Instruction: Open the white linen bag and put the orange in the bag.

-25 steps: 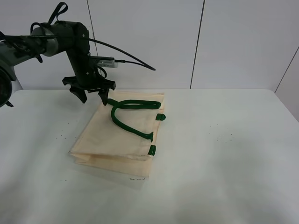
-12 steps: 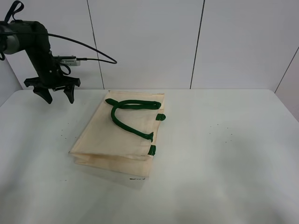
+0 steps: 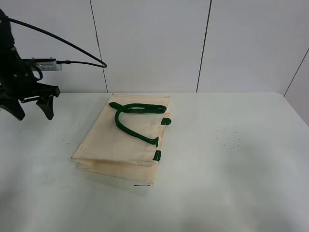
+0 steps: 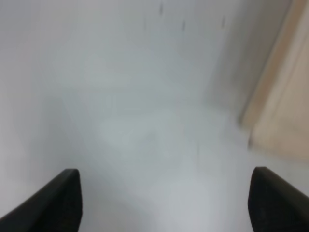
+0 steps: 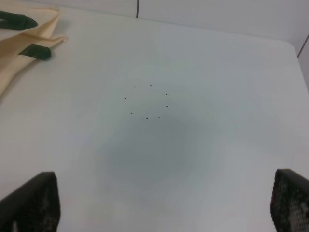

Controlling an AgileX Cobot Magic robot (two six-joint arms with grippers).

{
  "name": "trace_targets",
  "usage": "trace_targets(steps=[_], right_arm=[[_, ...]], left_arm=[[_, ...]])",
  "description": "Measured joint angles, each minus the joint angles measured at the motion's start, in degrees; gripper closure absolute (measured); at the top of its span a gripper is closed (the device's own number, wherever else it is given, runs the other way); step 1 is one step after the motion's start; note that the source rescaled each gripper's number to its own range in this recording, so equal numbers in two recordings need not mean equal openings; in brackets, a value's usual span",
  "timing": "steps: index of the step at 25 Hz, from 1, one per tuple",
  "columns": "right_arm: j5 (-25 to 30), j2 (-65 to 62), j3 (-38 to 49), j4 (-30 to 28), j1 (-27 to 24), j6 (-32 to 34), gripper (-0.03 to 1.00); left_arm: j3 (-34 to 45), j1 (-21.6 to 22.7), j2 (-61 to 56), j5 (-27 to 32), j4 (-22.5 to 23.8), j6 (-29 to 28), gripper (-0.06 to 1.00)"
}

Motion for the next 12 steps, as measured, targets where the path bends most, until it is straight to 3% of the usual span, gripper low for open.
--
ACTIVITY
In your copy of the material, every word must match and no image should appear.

RESPONSE
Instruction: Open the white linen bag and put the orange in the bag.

-25 steps: 
-12 steps: 
+0 steps: 
+0 steps: 
+0 steps: 

Controlling an AgileX Cobot Magic robot (two six-joint arms with grippers).

{
  "name": "trace_targets",
  "usage": "trace_targets(steps=[_], right_arm=[[_, ...]], left_arm=[[_, ...]])",
  "description": "Measured joint angles, each minus the joint angles measured at the motion's start, in degrees; gripper closure absolute (measured); at the top of its span a gripper is closed (the device's own number, wherever else it is given, runs the other way); step 1 is one step after the motion's start; note that the source rescaled each gripper's number to its own range in this recording, so equal numbers in two recordings need not mean equal openings; in brackets, a value's usual span",
  "timing": "steps: index of the step at 25 Hz, from 1, one per tuple",
  "columns": "right_arm: j5 (-25 to 30), j2 (-65 to 62), j3 (-38 to 49), j4 (-30 to 28), j1 (-27 to 24), j6 (-32 to 34), gripper (-0.03 to 1.00); left_arm: j3 (-34 to 45), j1 (-21.6 to 22.7), j2 (-61 to 56), j5 (-27 to 32), j4 (-22.5 to 23.8), j6 (-29 to 28), gripper (-0.06 to 1.00)"
}

Motion for the next 12 steps, as measured, targets where the path bends most, until it is straight to 3% of the usual span, gripper low for open.

Nothing else belongs in the output.